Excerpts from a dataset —
========================================================================
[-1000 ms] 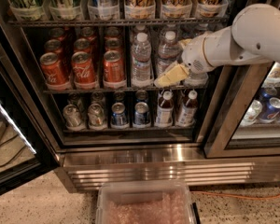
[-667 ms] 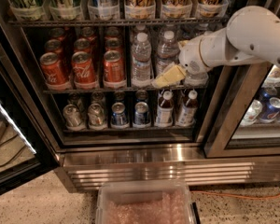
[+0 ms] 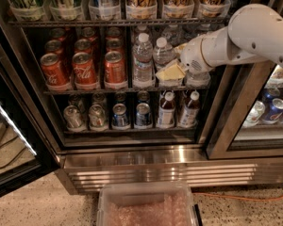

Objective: Pick water bottle from middle shelf of fridge

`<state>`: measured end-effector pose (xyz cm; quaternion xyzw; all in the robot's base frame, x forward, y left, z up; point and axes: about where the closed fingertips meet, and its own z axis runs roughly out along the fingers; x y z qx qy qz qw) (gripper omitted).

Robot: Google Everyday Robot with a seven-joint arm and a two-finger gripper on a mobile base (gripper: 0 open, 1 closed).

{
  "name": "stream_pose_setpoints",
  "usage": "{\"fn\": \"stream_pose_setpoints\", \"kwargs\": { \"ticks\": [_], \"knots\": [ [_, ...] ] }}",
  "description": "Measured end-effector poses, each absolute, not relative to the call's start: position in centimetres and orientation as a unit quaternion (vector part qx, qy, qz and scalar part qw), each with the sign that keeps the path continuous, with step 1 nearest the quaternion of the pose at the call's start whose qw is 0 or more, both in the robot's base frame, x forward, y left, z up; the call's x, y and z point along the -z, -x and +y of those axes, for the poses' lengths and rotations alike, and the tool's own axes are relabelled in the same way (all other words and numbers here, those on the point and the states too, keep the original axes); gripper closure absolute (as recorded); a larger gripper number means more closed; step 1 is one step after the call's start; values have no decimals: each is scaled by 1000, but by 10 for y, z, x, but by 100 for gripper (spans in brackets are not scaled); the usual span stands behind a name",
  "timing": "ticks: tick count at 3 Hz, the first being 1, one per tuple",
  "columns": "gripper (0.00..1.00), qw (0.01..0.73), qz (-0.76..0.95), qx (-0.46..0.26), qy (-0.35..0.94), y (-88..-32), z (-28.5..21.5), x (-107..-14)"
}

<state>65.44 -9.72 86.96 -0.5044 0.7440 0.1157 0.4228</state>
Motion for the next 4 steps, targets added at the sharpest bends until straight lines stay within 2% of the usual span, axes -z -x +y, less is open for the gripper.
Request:
{"fn": "stream_pose_setpoints", "kwargs": {
  "ticks": [2, 3, 4],
  "knots": [
    [96, 421, 746, -116, 503, -653, -99, -873],
    [100, 421, 746, -116, 503, -653, -99, -873],
    [100, 421, 746, -116, 503, -653, -99, -873]
  ]
}}
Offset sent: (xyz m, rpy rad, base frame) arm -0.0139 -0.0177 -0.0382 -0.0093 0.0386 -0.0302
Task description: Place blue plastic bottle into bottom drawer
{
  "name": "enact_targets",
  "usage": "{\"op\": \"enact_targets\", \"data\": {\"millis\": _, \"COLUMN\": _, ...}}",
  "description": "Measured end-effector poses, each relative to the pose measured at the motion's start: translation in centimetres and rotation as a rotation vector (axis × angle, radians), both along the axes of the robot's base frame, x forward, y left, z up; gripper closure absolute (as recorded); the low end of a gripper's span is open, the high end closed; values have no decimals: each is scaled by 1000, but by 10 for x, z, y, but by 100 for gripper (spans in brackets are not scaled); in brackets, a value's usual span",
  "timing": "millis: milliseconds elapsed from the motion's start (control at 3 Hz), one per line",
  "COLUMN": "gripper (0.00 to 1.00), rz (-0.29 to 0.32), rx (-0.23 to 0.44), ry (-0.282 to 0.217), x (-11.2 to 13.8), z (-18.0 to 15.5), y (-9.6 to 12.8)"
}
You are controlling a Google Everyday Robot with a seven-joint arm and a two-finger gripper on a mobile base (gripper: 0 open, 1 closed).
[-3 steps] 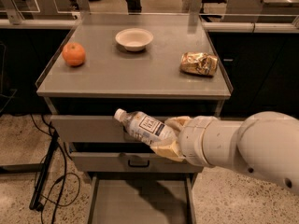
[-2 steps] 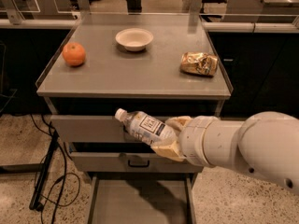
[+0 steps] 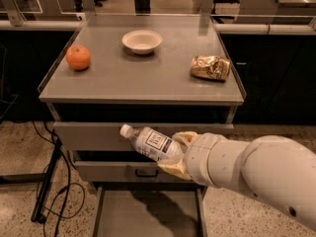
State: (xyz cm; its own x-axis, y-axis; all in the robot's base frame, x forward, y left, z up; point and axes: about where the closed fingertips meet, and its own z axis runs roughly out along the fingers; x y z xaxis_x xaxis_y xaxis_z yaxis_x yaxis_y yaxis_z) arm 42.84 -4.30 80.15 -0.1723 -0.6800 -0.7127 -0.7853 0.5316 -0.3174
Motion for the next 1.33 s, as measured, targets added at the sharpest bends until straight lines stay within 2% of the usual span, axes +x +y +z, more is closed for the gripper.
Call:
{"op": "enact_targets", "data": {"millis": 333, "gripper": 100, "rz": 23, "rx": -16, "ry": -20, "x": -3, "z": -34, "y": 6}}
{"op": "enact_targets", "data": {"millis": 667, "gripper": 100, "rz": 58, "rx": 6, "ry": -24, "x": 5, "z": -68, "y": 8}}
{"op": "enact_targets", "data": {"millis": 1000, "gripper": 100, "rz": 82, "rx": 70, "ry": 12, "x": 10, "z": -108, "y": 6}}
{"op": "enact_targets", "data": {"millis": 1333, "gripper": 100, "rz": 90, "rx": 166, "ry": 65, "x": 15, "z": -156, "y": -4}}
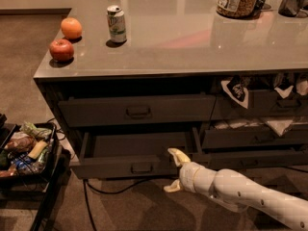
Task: Open middle drawer
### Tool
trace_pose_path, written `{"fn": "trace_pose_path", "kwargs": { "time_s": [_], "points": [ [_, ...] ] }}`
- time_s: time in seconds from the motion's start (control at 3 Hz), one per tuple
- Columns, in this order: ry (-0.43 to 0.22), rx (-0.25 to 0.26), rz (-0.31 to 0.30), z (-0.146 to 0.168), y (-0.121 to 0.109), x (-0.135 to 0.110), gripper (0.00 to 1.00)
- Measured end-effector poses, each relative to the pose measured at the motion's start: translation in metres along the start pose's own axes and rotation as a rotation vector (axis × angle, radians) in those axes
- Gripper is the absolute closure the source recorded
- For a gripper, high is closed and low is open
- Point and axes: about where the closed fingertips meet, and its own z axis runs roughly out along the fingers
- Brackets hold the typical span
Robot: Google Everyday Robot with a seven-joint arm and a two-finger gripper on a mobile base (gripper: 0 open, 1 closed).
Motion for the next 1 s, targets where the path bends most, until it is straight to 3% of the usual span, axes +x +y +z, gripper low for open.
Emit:
{"fn": "trace_pose_path", "kwargs": {
  "time_s": [1.0],
  "points": [
    [0.000,0.000,0.000,0.0000,0.0000,-0.0001,0.89]
  ]
}}
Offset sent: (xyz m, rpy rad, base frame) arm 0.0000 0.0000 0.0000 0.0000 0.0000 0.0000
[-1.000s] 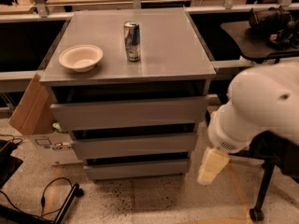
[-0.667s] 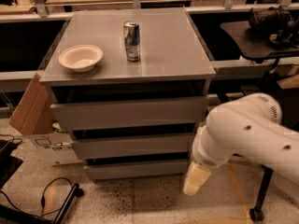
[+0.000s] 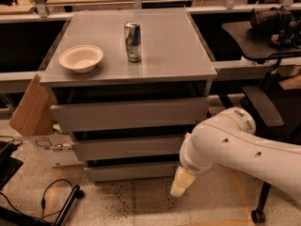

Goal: Open middle drawer

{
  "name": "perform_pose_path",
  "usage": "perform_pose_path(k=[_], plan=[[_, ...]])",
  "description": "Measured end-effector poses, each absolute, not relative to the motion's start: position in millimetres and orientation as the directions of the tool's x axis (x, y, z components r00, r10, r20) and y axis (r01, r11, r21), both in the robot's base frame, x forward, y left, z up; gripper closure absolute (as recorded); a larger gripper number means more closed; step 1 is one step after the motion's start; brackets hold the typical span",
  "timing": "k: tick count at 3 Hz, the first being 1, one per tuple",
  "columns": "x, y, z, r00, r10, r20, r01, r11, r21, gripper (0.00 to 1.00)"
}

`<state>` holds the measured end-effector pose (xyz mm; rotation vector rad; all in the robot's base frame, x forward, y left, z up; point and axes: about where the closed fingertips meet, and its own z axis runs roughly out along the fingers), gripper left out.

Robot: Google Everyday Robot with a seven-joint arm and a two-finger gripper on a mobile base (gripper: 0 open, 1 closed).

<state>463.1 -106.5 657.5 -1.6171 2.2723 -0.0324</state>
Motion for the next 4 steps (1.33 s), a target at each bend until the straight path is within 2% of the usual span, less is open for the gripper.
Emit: perform_pose_path(k=[2,4], plan=[[523,-88,589,-0.264,-0.926,-0.269,-0.920,0.326,-0.219,0.00],[571,-73,521,-0.180,-0.962,-0.203,-0.942,0.228,-0.247,0.00]])
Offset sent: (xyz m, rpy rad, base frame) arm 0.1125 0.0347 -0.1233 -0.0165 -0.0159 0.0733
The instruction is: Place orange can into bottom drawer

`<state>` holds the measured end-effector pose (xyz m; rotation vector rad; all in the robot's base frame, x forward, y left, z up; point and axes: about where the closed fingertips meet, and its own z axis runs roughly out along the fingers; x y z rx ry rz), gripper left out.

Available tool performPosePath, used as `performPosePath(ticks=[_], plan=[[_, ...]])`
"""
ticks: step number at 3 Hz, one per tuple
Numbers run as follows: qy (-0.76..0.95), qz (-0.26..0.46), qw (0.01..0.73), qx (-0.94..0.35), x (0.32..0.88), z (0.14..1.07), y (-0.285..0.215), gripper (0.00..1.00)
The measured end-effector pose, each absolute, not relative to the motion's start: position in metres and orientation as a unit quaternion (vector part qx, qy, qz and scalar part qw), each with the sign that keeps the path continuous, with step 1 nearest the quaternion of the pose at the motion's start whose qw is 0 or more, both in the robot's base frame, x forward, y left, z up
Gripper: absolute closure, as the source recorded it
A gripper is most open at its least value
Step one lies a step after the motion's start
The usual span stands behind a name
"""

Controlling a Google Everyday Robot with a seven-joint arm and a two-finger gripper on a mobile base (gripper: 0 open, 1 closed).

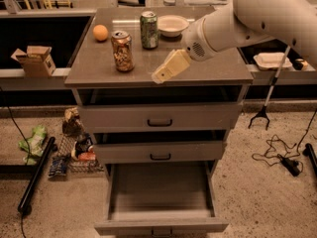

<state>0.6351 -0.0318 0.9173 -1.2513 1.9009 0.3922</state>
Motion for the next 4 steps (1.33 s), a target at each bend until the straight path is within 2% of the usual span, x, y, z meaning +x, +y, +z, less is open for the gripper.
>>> performPosePath(ticks=[1, 2, 4], plan=[[0.749, 0.161, 0.412, -0.492, 0.646, 0.912, -0.028, 0.00], [0.740, 0.180, 0.428, -0.487, 0.680, 0.901, -0.015, 0.00], [0.730, 0.228, 0.454, -0.458, 0.730, 0.885, 0.025, 0.00]])
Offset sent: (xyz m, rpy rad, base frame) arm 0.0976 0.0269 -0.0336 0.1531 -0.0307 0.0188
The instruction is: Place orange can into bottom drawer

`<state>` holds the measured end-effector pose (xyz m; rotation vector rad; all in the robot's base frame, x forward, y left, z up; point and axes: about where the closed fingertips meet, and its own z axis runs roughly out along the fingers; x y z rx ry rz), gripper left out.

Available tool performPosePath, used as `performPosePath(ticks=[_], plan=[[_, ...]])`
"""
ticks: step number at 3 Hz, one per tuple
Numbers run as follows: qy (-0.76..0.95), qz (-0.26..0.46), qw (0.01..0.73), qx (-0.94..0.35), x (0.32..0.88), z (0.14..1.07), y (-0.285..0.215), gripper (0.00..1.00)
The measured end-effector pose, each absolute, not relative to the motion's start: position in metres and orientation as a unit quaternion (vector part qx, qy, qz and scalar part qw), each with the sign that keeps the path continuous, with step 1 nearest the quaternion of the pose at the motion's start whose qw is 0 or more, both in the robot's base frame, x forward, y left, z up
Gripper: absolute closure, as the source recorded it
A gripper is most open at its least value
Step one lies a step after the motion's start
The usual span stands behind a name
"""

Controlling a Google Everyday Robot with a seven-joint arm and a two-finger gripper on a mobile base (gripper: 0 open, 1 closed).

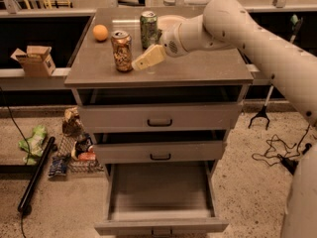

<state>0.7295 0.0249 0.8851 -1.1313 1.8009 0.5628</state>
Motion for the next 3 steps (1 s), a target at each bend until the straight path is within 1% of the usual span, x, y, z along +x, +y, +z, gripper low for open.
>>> performPosePath(ticks=[2, 3], plan=[[0.714, 0.262, 0.467, -0.450, 0.757, 0.874, 0.077, 0.00], [0.708, 0.271, 0.469, -0.453, 0.768, 0.869, 0.094, 0.03]])
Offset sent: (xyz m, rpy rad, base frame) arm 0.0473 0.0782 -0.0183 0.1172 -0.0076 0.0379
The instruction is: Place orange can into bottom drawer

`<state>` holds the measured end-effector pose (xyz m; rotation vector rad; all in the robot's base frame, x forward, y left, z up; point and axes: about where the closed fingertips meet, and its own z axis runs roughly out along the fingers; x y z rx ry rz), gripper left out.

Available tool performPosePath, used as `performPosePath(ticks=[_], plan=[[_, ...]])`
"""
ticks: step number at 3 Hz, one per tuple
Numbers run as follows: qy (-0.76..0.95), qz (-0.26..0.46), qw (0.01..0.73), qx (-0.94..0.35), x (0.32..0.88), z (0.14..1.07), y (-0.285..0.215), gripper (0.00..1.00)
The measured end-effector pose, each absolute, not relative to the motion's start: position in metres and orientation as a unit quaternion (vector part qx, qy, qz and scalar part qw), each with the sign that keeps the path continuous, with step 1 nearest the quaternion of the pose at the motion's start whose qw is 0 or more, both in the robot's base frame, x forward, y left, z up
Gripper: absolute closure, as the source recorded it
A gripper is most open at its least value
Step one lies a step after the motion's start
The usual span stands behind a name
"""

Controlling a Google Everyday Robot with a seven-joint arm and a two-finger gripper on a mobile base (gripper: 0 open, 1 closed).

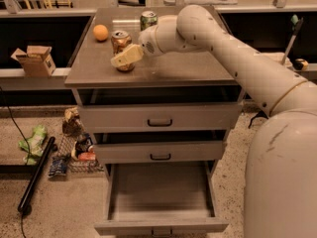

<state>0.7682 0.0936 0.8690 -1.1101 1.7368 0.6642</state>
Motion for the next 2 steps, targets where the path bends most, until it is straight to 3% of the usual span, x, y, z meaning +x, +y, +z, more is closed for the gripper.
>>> performPosePath(ticks=[1, 2], plan=[[0.704, 0.276, 0.472, -0.453, 0.7738, 0.8683, 0.1021, 0.21], [0.702, 0.277, 0.477, -0.450, 0.7742, 0.8719, 0.1026, 0.44]])
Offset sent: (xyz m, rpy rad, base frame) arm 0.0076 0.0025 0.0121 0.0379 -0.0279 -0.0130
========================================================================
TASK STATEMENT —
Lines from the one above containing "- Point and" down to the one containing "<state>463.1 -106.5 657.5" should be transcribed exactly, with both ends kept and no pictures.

RESPONSE TO THE EXERCISE —
- Point and axes: about where the closed fingertips meet, and its own z axis runs roughly out along the fingers
- Brackets hold the typical span
Robot: Google Everyday Robot with a seven-joint arm and a two-finger gripper on a mobile base (gripper: 0 open, 1 closed).
Motion for the next 1 s, targets where the path bends most, until it is straight to 3% of the usual span, axes +x +y +z, gripper low for open.
Emit:
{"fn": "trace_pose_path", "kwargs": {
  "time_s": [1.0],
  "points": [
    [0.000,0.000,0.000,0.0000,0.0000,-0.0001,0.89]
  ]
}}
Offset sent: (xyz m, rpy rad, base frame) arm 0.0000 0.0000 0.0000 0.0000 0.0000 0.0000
[-1.000s] 
[-0.667s] 
[+0.000s] 

Goal: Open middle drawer

{
  "name": "perform_pose_path",
  "usage": "perform_pose_path(k=[_], plan=[[_, ...]])",
  "description": "Measured end-effector poses, each absolute, not relative to the motion's start: position in millimetres and orientation as the directions of the tool's x axis (x, y, z components r00, r10, r20) and y axis (r01, r11, r21), both in the robot's base frame, x forward, y left, z up; gripper closure absolute (as recorded); a larger gripper number means more closed; step 1 is one step after the motion's start; brackets hold the typical span",
  "timing": "k: tick count at 3 Hz, the first being 1, one per tuple",
  "columns": "x, y, z, r00, r10, r20, r01, r11, r21, gripper (0.00 to 1.00)"
}

`<state>` holds the measured end-effector pose (xyz mm; rotation vector rad; all in the robot's base frame, x forward, y left, z up; point and axes: about where the closed fingertips meet, and its own z axis runs roughly out along the fingers), gripper left out.

Robot: Google Everyday Robot with a seven-joint arm and a two-finger gripper on a mobile base (gripper: 0 open, 1 closed).

<state>463.1 -106.5 657.5 -1.6171 2.2723 -0.0324</state>

What has been written here completes the answer.